“Bagman” — Better Call Saul (AMC)

I am not a complicated man. I like power and violence and simple things made well. This is why “Bagman,” the eighth episode of Better Call Saul’s fifth season, so appealed to me.

The plot isn’t all that complex: A man travels to the desert to pick up bags of cash. Other men ambush him. A hero intervenes. The man and the hero must make their way out of the desert on foot. The main character is powerless to stop what’s coming. Violence is nearly his undoing and also his saving grace.

It is an hour that doesn’t ask the viewer to think. It forces them to feel.

We can feel the desert heat because every frame shimmers. The travelers feel small because inconsequential things — a cactus, a fluttering piece of cash — occupy large spaces. Death feels imminent because skin peels and lips crack.

Smarter people than me can surely deconstruct this series in more nuanced ways. There are callbacks to Breaking Bad (the series from which it spun off); immense performances from Rhea Seehorn (Kim Wexler), Michael McKean (Chuck McGill), and Tony Dalton (Lalo Salamanca), who is a grade-A movie star if I’ve ever seen one; and a staggering amount of world-building.

But as someone seeking to understand power, or the lack thereof, violence and its many forms, and simple things made well, “Bagman” was the best hour of television in 2020. —Anthony Cormier

“Space for Everyone” — Challenger: The Final Flight (Netflix)

The Challenger explosion of 1986 was a monumental event, but few details on how and why it happened are ingrained in public memory. The Netflix documentary Challenger: The Final Flight investigates the systemic failures that ultimately led to a national tragedy.
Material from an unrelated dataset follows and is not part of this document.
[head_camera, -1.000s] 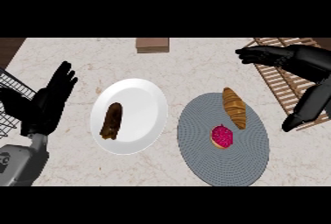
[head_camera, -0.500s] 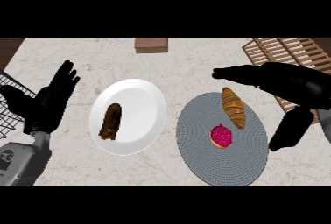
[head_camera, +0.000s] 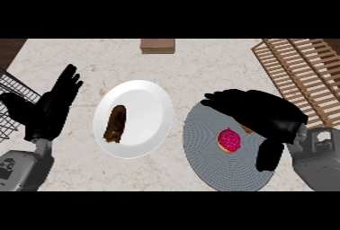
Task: Pick the cupcake from the placemat and place it in the tiered shelf
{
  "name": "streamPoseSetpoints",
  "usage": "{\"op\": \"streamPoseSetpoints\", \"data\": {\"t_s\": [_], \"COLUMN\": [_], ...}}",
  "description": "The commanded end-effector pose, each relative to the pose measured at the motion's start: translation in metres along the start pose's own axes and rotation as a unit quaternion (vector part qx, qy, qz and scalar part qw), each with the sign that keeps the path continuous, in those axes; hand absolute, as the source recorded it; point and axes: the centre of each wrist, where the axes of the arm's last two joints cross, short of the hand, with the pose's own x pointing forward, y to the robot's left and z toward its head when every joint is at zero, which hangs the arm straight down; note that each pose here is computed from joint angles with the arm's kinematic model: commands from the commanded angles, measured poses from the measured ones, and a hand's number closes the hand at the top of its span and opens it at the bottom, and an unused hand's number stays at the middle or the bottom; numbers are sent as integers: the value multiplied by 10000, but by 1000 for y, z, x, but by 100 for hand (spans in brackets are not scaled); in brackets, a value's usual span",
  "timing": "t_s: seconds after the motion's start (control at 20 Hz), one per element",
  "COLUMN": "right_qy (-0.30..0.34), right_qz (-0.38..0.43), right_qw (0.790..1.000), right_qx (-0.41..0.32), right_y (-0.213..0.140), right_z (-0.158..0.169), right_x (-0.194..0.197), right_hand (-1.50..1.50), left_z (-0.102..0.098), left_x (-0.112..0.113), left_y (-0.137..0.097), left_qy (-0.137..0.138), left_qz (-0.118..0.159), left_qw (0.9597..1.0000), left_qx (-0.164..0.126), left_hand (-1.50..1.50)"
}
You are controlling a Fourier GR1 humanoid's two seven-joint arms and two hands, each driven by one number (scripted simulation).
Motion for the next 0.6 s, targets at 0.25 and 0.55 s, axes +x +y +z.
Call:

In Episode 1, creators Steven Leckart and Glen Zipper set up the human and political stakes of the shuttle program. They capture the elation of humans who are going to space for the first time, but also the precariousness of it. Realities of pressures applied by the Reagan administration are masterfully intertwined with the excitement Americans embraced when NASA announced that a teacher would be going to space so she could pass on what she learned to her students.

The series follows through on its promises and investigates a history some viewers will be unfamiliar with. It paints a clear picture of the Space Age trepidation and the collective trauma that followed, a theme that’s relatable to a world going through a collective trauma of its own 34 years later. —Jane Lytvynenko

"Whenever You're Ready" — The Good Place (NBC)
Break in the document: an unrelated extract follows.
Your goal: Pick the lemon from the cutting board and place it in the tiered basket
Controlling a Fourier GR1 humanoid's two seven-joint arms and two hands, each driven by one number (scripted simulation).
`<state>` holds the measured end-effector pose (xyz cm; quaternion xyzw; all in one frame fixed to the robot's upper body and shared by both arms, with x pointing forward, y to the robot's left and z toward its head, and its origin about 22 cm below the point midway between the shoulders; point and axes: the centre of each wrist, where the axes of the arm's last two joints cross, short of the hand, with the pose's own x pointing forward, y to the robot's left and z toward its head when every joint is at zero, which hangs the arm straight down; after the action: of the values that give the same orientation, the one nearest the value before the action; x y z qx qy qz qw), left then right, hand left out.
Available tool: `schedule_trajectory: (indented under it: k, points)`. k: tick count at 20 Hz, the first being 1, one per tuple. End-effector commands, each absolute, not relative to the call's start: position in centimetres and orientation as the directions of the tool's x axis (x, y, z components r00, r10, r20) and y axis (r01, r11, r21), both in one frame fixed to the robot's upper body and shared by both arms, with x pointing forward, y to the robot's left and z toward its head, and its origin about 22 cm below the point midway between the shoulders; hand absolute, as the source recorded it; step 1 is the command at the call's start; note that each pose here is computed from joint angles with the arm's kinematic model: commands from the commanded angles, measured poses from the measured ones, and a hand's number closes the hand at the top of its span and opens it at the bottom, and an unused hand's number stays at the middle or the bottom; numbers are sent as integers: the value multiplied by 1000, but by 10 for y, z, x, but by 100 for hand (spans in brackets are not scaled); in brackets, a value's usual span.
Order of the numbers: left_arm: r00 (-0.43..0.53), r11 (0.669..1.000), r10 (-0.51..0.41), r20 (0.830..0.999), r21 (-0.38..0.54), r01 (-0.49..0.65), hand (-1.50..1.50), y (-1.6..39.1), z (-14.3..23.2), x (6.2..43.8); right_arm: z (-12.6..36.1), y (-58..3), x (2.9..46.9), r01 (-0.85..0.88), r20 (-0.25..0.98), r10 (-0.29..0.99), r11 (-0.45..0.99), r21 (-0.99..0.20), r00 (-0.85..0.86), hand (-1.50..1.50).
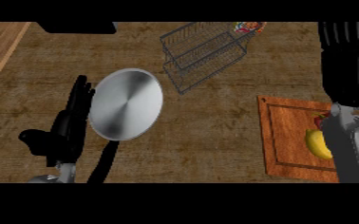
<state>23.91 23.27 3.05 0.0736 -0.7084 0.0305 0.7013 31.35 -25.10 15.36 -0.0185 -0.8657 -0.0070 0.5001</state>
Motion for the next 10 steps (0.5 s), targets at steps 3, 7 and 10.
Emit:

Knowing when to end a series beloved by its fans can be an agonizing decision for a show’s creative team. Ending that series with an episode about knowing when to end it all is an entirely different feat.
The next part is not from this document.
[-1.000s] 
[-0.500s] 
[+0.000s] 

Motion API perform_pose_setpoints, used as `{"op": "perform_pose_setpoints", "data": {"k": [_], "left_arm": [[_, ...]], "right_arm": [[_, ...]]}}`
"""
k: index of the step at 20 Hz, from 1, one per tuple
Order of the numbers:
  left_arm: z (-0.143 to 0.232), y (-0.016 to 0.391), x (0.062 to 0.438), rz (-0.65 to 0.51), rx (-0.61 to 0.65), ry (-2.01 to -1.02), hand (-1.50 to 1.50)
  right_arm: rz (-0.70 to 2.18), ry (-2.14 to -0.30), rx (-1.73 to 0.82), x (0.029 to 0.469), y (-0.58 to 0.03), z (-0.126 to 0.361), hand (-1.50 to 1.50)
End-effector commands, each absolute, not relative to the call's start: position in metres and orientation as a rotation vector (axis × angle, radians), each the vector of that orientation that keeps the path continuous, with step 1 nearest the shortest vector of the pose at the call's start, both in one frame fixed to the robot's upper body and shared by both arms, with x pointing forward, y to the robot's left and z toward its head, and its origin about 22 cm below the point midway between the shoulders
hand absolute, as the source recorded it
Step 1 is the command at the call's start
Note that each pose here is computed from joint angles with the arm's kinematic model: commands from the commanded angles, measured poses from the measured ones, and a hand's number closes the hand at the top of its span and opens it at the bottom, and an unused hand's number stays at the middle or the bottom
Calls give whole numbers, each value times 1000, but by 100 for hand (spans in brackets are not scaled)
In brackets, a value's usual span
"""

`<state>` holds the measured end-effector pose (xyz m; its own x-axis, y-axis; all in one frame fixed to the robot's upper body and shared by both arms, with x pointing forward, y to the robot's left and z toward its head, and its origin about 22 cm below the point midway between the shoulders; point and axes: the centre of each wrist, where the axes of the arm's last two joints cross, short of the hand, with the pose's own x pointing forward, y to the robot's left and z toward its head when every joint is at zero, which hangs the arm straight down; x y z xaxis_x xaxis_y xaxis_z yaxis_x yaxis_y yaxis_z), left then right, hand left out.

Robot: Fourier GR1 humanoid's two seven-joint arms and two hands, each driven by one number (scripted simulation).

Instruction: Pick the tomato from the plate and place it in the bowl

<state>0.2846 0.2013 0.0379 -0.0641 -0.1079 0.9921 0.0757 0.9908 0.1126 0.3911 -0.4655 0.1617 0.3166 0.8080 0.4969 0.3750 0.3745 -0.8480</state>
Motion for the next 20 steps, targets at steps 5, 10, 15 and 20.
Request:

The finale of The Good Place saw the show’s four formerly human protagonists spend eternity after eternity living out their dreams. After successfully making it to heaven (the real one this time), they each achieve true serenity until, one by one, they quietly reach the realization that their bliss is absolute and it’s time to move on. This inherently means the end of friendships and relationships, which for Eleanor (Kristen Bell) proves most difficult. But she — and we — soon come to see the exquisite beauty in their natural conclusion.

The Good Place admittedly lost me a touch in its wandering third and fourth seasons, but this masterful finale erased any prior qualms I had about the show. The episode stayed with me for days after I watched it. It was so unexpectedly moving and thoughtful, so pitch-perfect in tone, and so profound — something I never thought I would say about a network comedy.

I often wondered whether The Good Place was one of the defining pieces of art of the Trump era. The idea that there are powerful people secretly pitting us against one another and gaslighting us felt particularly resonant these last few years. But in the end, the show was much more than that.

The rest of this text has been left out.